# Warning about using Microscopes for viewing Trichomes



## StoneyBud (May 27, 2011)

Hey everyone!

I just had this happen to me, so I thought it would be a good idea to let the rest of you microscope users know what has happened.

My P98BK crop isn't due to be harvested until June 10th, at 70 days of flowering.

At 70 days, it's *always* at 50% cloudy, and 50% amber on the trichome color. This knowledge is what kept me from harvesting early as a result of this problem.

The problem? Weak batteries in the LED microscope. They must be ready to crap out completely, because they were giving a *yellowish* light, instead of the crisp, white light I'm used to.
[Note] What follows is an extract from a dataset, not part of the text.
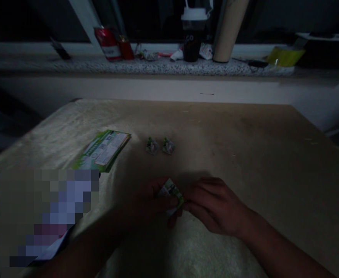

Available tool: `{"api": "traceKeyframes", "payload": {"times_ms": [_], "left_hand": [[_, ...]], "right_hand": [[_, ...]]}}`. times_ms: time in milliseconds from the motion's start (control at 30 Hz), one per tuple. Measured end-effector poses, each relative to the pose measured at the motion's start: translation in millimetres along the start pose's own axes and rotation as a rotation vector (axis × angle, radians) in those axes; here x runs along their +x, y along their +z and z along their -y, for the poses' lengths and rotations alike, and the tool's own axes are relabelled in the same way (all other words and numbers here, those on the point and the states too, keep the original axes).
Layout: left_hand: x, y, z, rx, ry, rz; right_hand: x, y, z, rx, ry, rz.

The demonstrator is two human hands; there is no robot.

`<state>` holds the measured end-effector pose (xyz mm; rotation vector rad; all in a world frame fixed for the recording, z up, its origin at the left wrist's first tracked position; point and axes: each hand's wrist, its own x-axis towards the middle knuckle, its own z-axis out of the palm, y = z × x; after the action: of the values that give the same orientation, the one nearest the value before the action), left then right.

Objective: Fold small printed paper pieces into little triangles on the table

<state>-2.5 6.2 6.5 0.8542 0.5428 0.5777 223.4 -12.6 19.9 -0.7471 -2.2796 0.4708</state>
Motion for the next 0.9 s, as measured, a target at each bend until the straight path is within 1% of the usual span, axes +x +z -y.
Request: {"api": "traceKeyframes", "payload": {"times_ms": [167,300,367,567,733,900], "left_hand": [[-1.5,-1.7,0.3,0.005,-0.026,-0.006],[-0.8,-3.0,0.5,0.009,-0.03,0.028],[-0.2,-2.0,-0.1,0.021,-0.031,0.028],[-0.1,2.0,-2.2,0.049,-0.033,-0.019],[-2.3,0.7,-4.1,0.041,-0.02,0.016],[-3.2,1.4,-6.1,0.015,-0.021,0.023]], "right_hand": [[2.3,-2.1,-1.8,-0.064,-0.094,0.006],[4.2,-4.0,0.0,-0.097,-0.096,0.034],[4.9,-4.8,1.1,-0.099,-0.097,0.027],[1.5,-0.8,-2.2,0.015,-0.067,0.017],[-1.6,3.3,-5.7,0.087,-0.05,0.008],[-0.8,5.2,-5.9,0.167,-0.04,-0.005]]}}
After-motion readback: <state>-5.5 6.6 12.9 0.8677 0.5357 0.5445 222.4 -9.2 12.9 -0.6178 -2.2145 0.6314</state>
The result of the weak batteries was that the trichomes all looked like they were amber. No kidding. Everything else seemed right, and my thoughts were; "What the hell? It's too early for this".

So, long story short, I aimed another very bright white light at the base of the microscope and looked at the same leaf section I had been viewing.

Now the trichomes looked as they should; Clear with just a tad of cloudiness to some. No amber at all.

Look out you folks; make sure your batteries are up-to-date and the LED is creating a nice white light. Had I not realized this was too early, it might have prompted me to harvest, thinking the trichomes had matured to amber already.


----------



## 420_Osborn (May 27, 2011)

Good call Stoney.

Ya always gotta make sure your light is bright...


----------



## PencilHead (May 27, 2011)

My high-tech Eyclops kids' toy does the same thing.

Also worth noting: don't check trics under HPS.


----------



## heshani1999 (Jun 22, 2011)

I appreciate your warning stoney..I'll keep that in mind


----------



## 4u2sm0ke (Jun 22, 2011)

yep..just another prevent maintanance..


:ciao:  *Stoney*
:48:


----------